Understanding the risk landscape

Increasing adoption

While the digital asset market as a whole is experiencing turbulence, in the past year institutional investors have increasingly embraced crypto and other digital assets in their portfolios. Many mainstream financial institutions, including global, bulge-bracket banks, have started contemplating – and, in some cases, offering – retail and institutional investors access to cryptoasset-linked products and services, such as crypto trading or custody.

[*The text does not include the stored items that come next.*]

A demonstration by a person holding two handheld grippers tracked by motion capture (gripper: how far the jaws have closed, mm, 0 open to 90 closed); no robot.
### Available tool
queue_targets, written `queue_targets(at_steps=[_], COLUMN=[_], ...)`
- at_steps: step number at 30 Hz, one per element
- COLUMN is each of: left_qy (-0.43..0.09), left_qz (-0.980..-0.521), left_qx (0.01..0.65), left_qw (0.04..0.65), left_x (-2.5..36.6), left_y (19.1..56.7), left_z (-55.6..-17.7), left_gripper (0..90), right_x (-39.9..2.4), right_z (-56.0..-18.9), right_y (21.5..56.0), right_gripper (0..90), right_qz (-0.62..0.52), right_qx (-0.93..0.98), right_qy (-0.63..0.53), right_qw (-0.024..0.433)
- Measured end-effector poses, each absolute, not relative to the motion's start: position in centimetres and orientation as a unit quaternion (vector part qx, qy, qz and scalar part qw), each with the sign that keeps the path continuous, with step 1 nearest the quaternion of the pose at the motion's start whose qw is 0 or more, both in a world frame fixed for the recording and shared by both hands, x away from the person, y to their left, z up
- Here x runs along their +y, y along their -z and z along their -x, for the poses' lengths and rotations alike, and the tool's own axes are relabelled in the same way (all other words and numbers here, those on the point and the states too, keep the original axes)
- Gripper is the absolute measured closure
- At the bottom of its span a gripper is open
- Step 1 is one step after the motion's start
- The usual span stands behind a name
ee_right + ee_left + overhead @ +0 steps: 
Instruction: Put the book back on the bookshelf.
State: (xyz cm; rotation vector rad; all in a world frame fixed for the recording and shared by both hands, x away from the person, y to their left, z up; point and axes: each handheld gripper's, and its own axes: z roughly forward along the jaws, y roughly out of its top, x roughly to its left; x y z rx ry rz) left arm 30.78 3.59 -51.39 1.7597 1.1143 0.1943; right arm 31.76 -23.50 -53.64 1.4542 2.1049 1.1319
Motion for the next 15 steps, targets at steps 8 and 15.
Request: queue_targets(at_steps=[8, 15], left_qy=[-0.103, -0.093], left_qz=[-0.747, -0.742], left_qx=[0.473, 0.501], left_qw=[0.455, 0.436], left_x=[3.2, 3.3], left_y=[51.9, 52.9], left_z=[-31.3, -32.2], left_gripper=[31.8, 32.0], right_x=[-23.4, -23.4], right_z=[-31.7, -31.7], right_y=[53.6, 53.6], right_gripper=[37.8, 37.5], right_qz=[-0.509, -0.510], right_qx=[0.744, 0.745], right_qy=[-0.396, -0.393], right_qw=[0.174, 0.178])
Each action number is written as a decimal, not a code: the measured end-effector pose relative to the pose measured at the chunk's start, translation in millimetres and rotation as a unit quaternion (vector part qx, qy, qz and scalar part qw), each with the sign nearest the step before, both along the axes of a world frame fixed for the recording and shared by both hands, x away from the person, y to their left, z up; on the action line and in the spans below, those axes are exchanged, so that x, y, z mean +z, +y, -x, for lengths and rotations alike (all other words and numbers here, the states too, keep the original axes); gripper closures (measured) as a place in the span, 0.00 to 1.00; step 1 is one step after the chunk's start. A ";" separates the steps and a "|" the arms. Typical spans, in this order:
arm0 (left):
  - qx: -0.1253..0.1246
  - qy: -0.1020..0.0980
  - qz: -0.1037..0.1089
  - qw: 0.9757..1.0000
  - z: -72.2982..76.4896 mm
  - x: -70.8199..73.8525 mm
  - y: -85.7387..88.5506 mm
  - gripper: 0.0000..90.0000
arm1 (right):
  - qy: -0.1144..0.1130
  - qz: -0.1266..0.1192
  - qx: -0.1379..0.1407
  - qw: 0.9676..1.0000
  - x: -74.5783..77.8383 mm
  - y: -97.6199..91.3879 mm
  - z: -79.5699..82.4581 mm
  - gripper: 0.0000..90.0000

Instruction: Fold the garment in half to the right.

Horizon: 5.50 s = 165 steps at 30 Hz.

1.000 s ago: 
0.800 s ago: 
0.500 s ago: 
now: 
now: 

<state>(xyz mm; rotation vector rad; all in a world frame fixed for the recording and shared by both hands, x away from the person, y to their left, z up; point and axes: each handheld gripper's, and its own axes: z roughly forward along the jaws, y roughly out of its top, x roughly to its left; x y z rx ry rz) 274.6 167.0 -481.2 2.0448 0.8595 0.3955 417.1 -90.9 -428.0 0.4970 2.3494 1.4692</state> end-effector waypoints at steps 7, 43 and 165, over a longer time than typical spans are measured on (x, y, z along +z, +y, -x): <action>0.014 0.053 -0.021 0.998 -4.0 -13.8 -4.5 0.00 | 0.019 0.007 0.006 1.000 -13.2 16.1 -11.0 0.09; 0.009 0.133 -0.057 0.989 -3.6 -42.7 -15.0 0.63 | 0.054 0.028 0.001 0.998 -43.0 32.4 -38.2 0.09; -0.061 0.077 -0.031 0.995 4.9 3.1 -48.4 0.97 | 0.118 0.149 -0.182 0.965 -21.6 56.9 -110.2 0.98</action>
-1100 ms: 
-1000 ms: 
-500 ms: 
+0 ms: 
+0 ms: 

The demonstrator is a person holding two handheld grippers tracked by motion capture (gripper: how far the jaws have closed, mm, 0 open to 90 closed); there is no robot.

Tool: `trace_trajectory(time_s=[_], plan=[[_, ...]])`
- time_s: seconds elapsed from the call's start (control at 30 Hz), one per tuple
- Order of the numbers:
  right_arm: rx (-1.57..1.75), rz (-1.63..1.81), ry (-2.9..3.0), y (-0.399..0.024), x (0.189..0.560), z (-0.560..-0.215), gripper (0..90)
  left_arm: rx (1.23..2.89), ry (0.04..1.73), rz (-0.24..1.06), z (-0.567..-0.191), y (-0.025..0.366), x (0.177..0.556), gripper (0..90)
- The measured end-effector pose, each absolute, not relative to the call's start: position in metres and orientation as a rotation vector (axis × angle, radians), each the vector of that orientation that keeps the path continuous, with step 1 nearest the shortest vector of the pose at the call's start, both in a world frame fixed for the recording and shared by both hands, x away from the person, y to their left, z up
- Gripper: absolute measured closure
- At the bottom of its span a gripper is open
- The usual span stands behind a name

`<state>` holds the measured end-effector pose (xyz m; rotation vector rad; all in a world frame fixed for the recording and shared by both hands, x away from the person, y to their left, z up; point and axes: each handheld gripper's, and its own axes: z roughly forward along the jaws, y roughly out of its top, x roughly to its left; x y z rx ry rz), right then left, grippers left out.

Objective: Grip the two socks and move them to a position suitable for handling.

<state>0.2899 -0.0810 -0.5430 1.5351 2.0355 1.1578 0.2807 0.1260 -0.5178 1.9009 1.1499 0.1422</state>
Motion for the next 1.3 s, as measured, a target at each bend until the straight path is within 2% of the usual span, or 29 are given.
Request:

An exciting area of development

The decentralised finance (DeFi) space is nascent, and faces challenges to be addressed over time. However, there are many that consider that DeFi structures can be robust and are capable of operating to the high standards expected in the regulated sector. In light of some of the recent disruptive market events and apparent frauds involving arguably trusted, centralised crypto projects and entities, some point to DeFi’s potential for transparency and disclosure as a potential bright spot for the industry. We have also started to see regulated institutions experimenting in this space – indeed it may be that the concept of “regulated DeFi” could be the most exciting area of development over the medium to long term.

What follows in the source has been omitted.